BIOSYSTEMATICS AND PLANT GENETIC RESOURCES: EXAMPLE FROM THE GENUS ALLIUM (AMARYLLIDACEAE) OF THE ALGERIAN FLORA
The genus Allium is one of the most important genera of the Amaryllidaceae, (Asparagales). It includes more than 750 species distributed in temperate, arid and semi-arid regions of the northern hemisphere. Many of them are food crops such as onion (Allium cepa), leek (Allium porrum), shallots (A. ascalonicum) and garlic (Allium sativum). Since ancient times, these plants have been known for their multiple medicinal properties due to the presence of sulfur-containing substances (cysteine sulfoxides) and for their antioxidant powerful, rich in quercitin, kaempferol, polyphenol and selenium.

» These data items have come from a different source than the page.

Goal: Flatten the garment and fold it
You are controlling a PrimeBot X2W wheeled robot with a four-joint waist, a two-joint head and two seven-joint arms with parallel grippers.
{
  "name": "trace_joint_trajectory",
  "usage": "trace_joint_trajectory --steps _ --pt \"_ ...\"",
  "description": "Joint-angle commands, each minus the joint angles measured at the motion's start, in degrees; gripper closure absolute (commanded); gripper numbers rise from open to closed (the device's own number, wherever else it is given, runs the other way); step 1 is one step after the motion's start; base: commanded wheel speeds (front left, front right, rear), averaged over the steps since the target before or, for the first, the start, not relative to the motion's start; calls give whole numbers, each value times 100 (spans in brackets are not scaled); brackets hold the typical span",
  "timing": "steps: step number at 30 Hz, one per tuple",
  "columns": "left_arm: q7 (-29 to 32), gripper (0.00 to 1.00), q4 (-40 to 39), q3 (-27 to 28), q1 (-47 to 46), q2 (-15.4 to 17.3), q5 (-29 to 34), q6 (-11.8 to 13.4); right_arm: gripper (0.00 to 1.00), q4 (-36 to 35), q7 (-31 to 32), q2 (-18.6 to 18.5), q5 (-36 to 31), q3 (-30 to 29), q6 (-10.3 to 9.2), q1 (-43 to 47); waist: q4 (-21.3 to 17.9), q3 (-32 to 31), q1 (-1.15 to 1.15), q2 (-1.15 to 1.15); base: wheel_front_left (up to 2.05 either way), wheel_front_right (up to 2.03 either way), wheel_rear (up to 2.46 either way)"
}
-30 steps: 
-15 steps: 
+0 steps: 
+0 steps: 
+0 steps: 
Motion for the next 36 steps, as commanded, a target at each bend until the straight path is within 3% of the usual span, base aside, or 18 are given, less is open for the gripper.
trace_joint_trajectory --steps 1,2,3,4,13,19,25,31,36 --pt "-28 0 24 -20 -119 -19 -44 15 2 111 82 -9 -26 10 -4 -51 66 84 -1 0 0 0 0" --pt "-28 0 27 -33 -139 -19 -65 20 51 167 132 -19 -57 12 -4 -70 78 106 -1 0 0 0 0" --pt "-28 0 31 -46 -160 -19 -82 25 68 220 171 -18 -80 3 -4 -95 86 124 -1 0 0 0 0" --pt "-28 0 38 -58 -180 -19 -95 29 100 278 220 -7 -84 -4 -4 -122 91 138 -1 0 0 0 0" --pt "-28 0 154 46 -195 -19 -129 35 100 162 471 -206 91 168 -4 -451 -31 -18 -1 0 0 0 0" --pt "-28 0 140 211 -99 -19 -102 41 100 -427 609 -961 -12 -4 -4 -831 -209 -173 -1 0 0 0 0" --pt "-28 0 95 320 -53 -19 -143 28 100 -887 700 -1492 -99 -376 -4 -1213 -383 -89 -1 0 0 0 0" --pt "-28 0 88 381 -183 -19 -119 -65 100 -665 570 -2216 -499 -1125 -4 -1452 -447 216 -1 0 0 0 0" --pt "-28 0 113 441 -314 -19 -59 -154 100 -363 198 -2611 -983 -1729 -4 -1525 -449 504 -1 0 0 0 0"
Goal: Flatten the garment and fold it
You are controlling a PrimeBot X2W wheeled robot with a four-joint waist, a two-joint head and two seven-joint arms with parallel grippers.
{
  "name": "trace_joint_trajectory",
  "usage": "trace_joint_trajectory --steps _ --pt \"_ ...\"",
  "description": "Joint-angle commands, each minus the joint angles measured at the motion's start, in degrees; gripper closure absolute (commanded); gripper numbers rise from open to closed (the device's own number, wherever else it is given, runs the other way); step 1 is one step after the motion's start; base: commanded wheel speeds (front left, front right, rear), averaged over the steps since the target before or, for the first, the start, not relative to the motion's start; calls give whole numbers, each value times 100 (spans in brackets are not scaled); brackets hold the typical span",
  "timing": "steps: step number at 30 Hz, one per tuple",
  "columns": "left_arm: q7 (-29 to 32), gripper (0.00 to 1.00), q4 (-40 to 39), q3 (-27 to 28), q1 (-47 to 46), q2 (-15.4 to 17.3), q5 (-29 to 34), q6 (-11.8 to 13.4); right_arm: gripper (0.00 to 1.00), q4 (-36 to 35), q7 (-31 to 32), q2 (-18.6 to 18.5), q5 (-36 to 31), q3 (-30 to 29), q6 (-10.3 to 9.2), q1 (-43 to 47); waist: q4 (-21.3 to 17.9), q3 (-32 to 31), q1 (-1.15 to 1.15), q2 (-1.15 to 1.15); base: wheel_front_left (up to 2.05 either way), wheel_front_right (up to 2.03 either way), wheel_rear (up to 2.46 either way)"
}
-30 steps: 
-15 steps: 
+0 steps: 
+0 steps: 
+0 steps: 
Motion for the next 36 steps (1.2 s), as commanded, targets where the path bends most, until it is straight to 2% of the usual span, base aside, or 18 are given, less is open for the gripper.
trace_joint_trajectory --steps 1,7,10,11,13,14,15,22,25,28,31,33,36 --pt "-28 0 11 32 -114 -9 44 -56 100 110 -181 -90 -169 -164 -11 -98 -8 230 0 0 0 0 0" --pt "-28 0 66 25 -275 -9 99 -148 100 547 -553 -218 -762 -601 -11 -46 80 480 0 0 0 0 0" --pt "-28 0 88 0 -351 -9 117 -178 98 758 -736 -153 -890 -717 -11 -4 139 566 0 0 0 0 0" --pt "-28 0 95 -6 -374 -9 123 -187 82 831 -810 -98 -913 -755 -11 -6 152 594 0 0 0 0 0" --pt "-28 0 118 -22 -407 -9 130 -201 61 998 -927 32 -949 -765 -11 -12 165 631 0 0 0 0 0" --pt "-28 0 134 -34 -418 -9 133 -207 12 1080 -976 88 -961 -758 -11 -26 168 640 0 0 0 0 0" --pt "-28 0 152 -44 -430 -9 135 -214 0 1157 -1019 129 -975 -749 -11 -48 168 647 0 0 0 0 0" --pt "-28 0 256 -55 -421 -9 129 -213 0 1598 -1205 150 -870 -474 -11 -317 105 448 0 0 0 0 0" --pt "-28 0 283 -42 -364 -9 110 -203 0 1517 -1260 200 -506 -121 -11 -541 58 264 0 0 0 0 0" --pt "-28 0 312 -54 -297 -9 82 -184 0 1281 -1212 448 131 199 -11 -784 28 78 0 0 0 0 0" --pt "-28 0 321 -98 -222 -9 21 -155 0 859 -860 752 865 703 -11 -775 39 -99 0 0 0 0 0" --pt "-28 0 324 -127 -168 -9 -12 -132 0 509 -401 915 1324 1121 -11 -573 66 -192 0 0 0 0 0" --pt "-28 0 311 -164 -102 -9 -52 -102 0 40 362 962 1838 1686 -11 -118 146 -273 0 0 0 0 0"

The flora of Algeria is remarkable for a numerous spontaneous Allium species, sometimes rare and growing on sensitive habitats. Our biosystematics study reveals a high polymorphism of the species that is expressed at morphological and cytogenetic levels and shows a strong correlation with the eco-geographical parameters. Results are discussed in the context of the taxonomic updating of the flora of Algeria, and in the framework of the strategy of management and conservation of plant genetic resources.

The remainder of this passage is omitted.